That assessment was no surprise to thousands of downwind residents
like Jay Truman, who grew up in southwestern Utah under the shadow of the
test site. After watching many friends die, he had no interest in
pretending that the U.S. government did not kill his schoolmates.
When I met Truman in 1980, he was already an expert on nuclear
testing. Today, as director of the Downwinders organization
(www.downwinders.org), he's still fighting the good fight.
From the Rockies to remote Russian sites, nuclear industries have
taken an enormous toll. Victims include Native American uranium miners,
nuclear-plant workers and far-flung residents, soldiers exposed to atomic
bomb tests at close range, Pacific islanders, and people whose lives were
forever changed during a few split seconds in Hiroshima and Nagasaki.

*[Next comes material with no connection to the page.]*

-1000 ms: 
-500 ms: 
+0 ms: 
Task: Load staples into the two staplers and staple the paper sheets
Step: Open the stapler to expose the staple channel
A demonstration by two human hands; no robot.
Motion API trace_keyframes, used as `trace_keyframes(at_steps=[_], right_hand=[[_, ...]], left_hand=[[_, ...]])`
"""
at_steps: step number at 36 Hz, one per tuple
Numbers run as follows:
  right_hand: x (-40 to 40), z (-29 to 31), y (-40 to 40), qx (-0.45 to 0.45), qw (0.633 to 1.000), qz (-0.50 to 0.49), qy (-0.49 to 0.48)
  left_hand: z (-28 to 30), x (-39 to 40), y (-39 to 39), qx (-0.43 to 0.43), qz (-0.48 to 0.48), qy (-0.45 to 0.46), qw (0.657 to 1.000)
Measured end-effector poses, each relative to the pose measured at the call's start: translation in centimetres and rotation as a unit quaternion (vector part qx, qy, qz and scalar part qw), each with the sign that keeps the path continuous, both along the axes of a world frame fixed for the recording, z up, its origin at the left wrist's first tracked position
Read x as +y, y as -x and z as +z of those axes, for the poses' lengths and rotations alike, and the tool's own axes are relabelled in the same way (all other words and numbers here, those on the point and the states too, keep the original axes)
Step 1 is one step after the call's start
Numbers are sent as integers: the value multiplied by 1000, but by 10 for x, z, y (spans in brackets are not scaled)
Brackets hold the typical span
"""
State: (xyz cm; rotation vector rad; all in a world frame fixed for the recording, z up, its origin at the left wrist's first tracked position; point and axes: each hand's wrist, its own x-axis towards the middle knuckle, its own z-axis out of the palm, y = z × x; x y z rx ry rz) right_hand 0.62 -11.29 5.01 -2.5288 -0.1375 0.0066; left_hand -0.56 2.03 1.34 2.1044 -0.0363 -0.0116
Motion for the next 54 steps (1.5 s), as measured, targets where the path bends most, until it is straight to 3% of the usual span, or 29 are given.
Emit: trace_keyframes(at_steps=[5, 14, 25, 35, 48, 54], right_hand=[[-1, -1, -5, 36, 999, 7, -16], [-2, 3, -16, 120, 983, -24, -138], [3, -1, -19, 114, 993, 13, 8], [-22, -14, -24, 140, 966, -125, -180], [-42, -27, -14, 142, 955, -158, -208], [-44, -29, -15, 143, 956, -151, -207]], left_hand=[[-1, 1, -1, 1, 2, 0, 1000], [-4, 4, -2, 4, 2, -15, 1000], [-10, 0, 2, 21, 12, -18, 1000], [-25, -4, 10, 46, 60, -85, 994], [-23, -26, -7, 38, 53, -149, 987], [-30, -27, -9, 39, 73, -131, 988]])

"Nuclear testing made the Cold War possible," Truman said a few
days ago. "Without it, humanity could never have developed and deployed the
weapons that still stand ever-ready to wipe our species off this planet."
Unable to admit the inevitable health effects of nuclear tests, "all
governments of all testing nations learned how to -- and perfected being
able to -- lie to their own citizens."
Fifty years after the first mushroom cloud overshadowed the Nevada
desert, military contractors and their allies are eager to spread the news
about the latest technologies offering "an added angle of safety." In 2001,
Star Wars is back on the media horizon. It's never too late to make a killing.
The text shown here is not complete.